I’m not sure if the court can completely absolve Quinnie though, the mare in charge of the two babydiots. She does have a history of letting herself out of her stall. BUT typically she does that because she’s ready to go out or wants food, and… she was already out, with a round bale (her most favorite possession)… not much more that Quinnie wants out of life than that. I also feel like she takes her job of raising these babies pretty seriously and would not sponsor such tomfoolery as gallivanting around the yard in the middle of the night.
But there IS another horse in this trio that has a history of opening things, and that would be the long-legged giraffe-like creature named PRESTO. There was the time he let himself out of his stall and absolutely destroyed the barn, also letting Henry out of his stall in the process. And we’re pretty sure he’s also the one that got into the feed room a couple months ago by somehow twisting the doorknob open (we’ve since caught him working at that doorknob on a couple other occasions, but it’s been Presto-proofed now from the inside).
To add to my suspicion, he tends to play with his ball a lot at night, but right now the current ball is pretty much dead (the new one should be here today) so it’s not really play-with-able in Presto’s eyes. So… in lieu of a good midnight romp with his ball, did he open the gate and go for a romp through the yard instead? The court can’t rule for sure, but it’s certainly plausible. Let’s hope that, whoever it was, they don’t repeat that performance and it was just a one-time fluke. Nothing quite like waking up at 2am to find loose horses and chaos.

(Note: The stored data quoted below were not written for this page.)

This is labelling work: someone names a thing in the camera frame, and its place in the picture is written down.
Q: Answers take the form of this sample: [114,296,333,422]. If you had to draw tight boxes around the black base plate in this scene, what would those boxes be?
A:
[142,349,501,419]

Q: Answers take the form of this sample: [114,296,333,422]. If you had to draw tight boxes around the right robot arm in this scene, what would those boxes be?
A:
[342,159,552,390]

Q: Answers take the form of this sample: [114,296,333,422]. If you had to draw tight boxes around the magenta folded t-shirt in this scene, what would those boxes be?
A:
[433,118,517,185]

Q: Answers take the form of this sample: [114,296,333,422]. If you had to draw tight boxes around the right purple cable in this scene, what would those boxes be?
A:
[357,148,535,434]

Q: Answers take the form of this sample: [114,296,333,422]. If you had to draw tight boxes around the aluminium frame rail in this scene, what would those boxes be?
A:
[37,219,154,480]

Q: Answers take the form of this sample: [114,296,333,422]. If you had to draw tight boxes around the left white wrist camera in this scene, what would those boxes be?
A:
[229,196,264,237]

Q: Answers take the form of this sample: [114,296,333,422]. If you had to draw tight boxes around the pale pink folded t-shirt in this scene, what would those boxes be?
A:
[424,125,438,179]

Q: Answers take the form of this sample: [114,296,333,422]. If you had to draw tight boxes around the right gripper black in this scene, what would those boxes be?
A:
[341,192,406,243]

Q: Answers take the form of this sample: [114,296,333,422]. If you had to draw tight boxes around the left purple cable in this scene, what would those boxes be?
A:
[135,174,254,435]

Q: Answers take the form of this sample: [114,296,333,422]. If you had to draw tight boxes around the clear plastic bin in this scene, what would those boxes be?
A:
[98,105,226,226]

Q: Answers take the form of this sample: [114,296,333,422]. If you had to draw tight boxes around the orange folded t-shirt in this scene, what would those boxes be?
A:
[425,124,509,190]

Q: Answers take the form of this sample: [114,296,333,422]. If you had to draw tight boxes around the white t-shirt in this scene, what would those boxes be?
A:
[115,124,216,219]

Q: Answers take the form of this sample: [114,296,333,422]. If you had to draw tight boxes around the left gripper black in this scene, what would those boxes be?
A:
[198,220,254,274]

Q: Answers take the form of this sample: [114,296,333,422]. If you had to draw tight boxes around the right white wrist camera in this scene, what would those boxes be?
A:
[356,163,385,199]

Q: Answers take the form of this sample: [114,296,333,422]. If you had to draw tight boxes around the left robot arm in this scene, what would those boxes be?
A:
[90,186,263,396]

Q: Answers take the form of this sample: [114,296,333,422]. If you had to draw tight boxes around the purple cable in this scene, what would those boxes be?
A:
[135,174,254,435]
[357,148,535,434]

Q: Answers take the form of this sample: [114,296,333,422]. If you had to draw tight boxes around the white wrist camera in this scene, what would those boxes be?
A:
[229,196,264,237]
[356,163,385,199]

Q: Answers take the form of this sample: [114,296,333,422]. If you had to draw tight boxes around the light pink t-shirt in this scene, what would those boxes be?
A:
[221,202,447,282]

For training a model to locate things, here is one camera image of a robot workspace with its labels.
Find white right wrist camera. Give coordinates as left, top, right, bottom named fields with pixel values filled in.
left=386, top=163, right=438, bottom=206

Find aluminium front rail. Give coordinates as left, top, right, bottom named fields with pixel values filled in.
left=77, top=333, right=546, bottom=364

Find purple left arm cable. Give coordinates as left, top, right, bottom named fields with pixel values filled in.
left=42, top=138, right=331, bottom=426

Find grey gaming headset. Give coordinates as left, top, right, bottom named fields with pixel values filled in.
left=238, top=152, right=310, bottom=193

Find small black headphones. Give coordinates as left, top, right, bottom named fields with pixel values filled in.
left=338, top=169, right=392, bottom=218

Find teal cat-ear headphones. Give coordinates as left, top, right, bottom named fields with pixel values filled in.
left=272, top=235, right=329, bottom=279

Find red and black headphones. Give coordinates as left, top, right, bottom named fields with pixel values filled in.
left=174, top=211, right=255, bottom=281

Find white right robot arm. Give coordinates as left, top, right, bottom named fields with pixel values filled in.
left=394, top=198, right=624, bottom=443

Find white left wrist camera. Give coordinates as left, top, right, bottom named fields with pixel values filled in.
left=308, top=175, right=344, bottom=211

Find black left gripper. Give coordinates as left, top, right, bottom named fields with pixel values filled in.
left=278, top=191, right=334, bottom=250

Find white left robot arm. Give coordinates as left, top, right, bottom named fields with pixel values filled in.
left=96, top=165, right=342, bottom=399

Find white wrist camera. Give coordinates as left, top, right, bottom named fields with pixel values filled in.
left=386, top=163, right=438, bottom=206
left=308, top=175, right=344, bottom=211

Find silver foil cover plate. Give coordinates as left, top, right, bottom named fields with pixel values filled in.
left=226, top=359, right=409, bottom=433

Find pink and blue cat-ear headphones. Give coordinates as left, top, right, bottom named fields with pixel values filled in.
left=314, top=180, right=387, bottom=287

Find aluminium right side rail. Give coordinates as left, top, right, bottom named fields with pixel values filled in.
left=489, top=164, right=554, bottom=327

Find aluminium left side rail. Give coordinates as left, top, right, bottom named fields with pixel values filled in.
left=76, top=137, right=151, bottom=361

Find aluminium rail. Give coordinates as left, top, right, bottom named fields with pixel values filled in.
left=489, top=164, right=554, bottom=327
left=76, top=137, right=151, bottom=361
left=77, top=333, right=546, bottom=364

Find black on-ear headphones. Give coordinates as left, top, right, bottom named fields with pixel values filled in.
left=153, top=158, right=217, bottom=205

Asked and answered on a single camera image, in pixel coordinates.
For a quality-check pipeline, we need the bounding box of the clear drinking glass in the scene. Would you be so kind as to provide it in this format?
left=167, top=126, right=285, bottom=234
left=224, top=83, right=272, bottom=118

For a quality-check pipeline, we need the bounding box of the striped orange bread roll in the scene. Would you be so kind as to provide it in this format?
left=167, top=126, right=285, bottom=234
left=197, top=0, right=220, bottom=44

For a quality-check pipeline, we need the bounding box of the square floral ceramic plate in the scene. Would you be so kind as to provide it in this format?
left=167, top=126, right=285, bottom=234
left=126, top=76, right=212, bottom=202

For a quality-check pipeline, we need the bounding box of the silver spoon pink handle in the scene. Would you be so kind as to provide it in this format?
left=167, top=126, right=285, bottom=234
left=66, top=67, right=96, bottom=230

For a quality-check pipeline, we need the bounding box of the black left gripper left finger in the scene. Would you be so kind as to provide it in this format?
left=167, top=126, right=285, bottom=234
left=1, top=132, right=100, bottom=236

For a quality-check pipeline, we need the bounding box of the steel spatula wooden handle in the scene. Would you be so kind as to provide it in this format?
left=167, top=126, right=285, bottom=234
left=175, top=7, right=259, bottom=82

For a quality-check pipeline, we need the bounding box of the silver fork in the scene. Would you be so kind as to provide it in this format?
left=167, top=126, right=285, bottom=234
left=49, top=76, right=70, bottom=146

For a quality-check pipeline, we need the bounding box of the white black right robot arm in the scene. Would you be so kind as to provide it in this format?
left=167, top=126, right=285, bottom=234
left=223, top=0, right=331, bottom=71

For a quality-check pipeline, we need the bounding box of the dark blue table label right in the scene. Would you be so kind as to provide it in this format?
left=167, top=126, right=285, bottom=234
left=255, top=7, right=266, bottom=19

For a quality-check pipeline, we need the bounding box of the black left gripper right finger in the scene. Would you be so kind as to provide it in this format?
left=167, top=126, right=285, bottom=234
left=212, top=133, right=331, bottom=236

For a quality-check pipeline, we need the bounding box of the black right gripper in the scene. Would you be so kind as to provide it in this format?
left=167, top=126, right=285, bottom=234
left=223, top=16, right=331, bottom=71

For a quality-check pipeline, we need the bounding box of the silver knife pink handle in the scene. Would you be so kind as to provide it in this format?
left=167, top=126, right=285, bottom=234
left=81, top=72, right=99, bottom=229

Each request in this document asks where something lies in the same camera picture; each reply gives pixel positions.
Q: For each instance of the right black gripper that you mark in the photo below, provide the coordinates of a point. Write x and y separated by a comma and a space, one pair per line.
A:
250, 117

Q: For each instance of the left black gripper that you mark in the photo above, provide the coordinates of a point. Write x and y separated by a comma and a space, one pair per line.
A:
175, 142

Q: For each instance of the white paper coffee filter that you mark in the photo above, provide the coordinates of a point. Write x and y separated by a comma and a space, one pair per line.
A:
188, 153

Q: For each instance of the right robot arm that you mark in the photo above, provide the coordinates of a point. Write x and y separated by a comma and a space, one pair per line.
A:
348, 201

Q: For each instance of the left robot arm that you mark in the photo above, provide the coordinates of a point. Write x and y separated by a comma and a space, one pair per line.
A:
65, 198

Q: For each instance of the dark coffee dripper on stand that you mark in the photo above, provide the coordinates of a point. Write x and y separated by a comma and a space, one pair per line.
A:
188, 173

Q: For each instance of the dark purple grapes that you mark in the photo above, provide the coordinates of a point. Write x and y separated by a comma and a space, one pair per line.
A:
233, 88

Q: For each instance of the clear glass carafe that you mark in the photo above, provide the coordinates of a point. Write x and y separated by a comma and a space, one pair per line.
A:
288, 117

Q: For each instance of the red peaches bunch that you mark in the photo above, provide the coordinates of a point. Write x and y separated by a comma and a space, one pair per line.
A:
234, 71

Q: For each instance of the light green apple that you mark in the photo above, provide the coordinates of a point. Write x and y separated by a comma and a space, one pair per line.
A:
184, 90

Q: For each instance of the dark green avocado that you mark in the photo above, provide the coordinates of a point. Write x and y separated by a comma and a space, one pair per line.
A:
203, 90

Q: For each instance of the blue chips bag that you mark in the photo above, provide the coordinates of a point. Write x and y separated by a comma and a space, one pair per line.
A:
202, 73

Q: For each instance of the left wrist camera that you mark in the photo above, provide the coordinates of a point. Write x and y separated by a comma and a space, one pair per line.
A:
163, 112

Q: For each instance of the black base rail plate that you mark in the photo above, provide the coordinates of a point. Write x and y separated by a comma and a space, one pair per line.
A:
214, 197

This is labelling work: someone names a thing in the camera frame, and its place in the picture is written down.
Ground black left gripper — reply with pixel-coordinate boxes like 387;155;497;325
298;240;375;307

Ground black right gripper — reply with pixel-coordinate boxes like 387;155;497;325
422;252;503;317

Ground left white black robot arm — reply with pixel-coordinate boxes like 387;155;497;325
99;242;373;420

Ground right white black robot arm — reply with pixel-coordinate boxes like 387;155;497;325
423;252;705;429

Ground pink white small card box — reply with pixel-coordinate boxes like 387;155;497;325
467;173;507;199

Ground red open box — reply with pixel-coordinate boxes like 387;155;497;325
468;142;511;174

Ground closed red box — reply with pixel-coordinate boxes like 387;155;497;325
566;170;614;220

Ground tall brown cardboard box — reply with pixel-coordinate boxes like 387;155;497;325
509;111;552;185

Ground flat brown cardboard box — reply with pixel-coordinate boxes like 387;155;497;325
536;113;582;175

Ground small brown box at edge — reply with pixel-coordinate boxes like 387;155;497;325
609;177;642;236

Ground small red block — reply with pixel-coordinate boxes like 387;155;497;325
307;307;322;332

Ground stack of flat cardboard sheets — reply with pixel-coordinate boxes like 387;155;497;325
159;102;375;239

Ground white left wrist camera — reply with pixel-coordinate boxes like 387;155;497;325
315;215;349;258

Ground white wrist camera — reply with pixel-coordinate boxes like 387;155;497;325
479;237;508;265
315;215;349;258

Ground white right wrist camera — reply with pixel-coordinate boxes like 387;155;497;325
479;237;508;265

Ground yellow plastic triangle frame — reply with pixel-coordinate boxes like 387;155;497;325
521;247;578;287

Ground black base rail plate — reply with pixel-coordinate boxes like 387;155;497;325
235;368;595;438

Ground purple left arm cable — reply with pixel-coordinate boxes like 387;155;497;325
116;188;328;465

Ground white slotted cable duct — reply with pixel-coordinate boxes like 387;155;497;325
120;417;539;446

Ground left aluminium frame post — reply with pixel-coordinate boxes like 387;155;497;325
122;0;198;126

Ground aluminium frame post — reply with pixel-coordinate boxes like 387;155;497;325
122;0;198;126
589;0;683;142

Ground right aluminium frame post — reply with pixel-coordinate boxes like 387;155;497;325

I’ve been considering some additional toys/distractions for Presto lately. I was really wanting to find one of those 10′ long rectangular inflatable pools, I feel like he would have a total heyday with that, especially since it’s so hot. But apparently those pools are like THE hot item of the summer, because they’re totally sold out at most places, or the price has been jacked way up beyond what is reasonable (they used to be $26 at Walmart and now I’m seeing the exact same one online for $80+… considering it’s likely to be destroyed within days, I’m not into paying that much). But I did order Presto another toy though, one that I’ve been meaning to get for a long time and keep forgetting about.
Your eyes do not deceive you, that is a huge-ass rubber chicken. He loves things that he can pick up and toss around, especially if they make noise. Remember his love of plastic jugs with rocks in them? This particular giant rubber chicken is advertised as being able to scream for up to 45 seconds. We gon’ find out.
What does the jury say? How did the gate get opened? Who did it?